I've done it a number of times on small and larger projects. All but one where a Latex Base Painted surface. I Sparingly used LePages Carpenters glue (White Glue) to affix the paper items to the Latex Base Surface and a Hard Rubber Roller to make sure they were evenly adhered and Flat. The other one was a Bar top Stained with Minwax Oil Base Stain, also Beer Labels, white glue, and Oil Based Poly over. No Problems.

Allowed an hour or so for glue drying then Brush applied Flecto or Varathane Water Based Satin Poly over that. Usually three coats with 000 Steel Wool "Rub Down" between Coats. WELL Vacummed between Rub Downs.

HOWEVER…All of the Items I glued down had a somewhat more substantial "Face" material on them and I really can't say how Colored Lazer Ink will react to the Poly, having never used that. My "Gut" tells me it will Run or Bleed out somewhat.

As Charles has said it's Definetely worth a try on a Sample piece to see if a reaction does take place. I rember from my Drafting and Art days that we used a Spray Fixative over the Paper Product to seal it. Can't remember the name of it, bought at a Drafting/Art Supply Store.

Hop this is of some help.

Rick


----------



## wseand (Jan 27, 2010)

Yes that was my intent on the spray to both give it a light coat and the keep from smearing when being wiped on. Actually, I have used hairspray, the aerosol kind, to seal it first but wouldn't recommend it. It was for a tic-tac-toe toss board thingy. Good luck and post some pics if possible.


----------



## siouxdawgs0409 (Dec 5, 2009)

Well after some test runs I have decided to use the water base polycrilic. It seemed to dry the most clear on my white board between that and the arm r seal. I simply affixed the decal with some glue all, wiped up the excess glue with warm water, being careful not to rub the decal to hard or it starts to turn to a wet pulp. Leave that dry for awhile and brush a coat of the poly over and then layer up with coats. I did end up getting some artists brushes and painting on two of the decals with some acrylic paint. I will post some pictures once I get the project complete.


----------



## wseand (Jan 27, 2010)

Excellent, Can't wait to see some pics.


----------



## siouxdawgs0409 (Dec 5, 2009)

It seems I always do things a little harder than needed.
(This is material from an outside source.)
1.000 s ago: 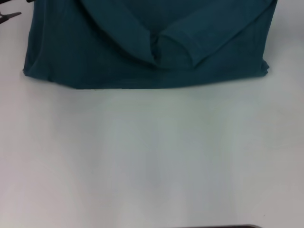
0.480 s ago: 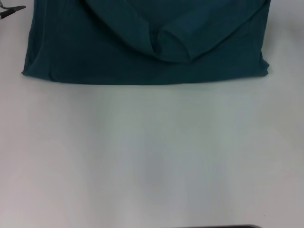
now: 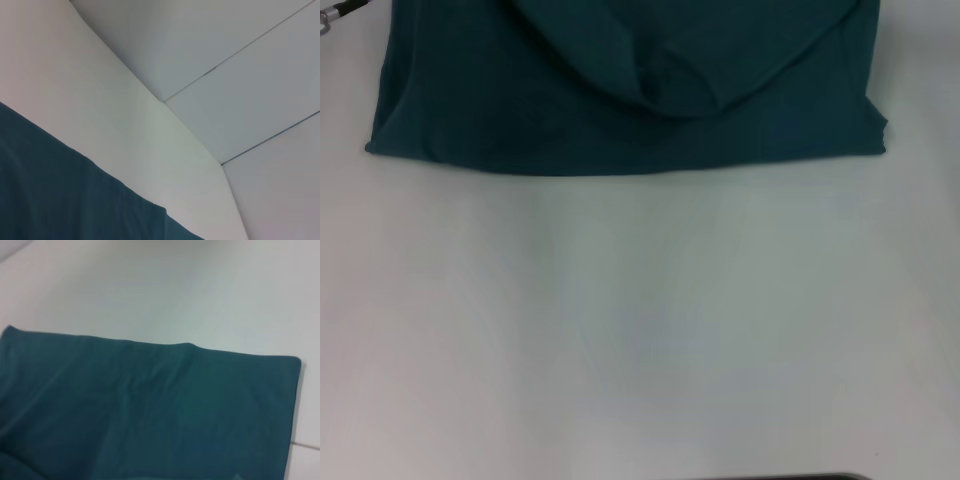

I could of just slopped some paint on the boards and ready to play but, no, I got to take it a little further and make it not so simple. Well the good thing is they will make good garage wall decoration when not in use!


----------



## wseand (Jan 27, 2010)

Not a bad thing you are doing, make it what you want. I do the same thing, I just want to make it the best I can and make it last. This site would be useless if everyone did the minimal and was happy with mediocre.


----------



## siouxdawgs0409 (Dec 5, 2009)

Finally got them all finished up. Take a look here.

http://i866.photobucket.com/albums/ab222/descout/102_0548.jpg


----------



## wseand (Jan 27, 2010)

Those are very cool they came out great looking.


----------



## Dennisgrosen (Nov 14, 2009)

looks great 
like pro. work
Dennis


----------



## NathanAllen (Oct 16, 2009)

Dirty pool, too slick; you better let your guests know that a toe hit can result in a dinger on those cornhole boards.

Just kidding, those look great.


----------



## siouxdawgs0409 (Dec 5, 2009)

Everyone thought the same thing until they played on them. Really dont notice the slickness. They worked great.


----------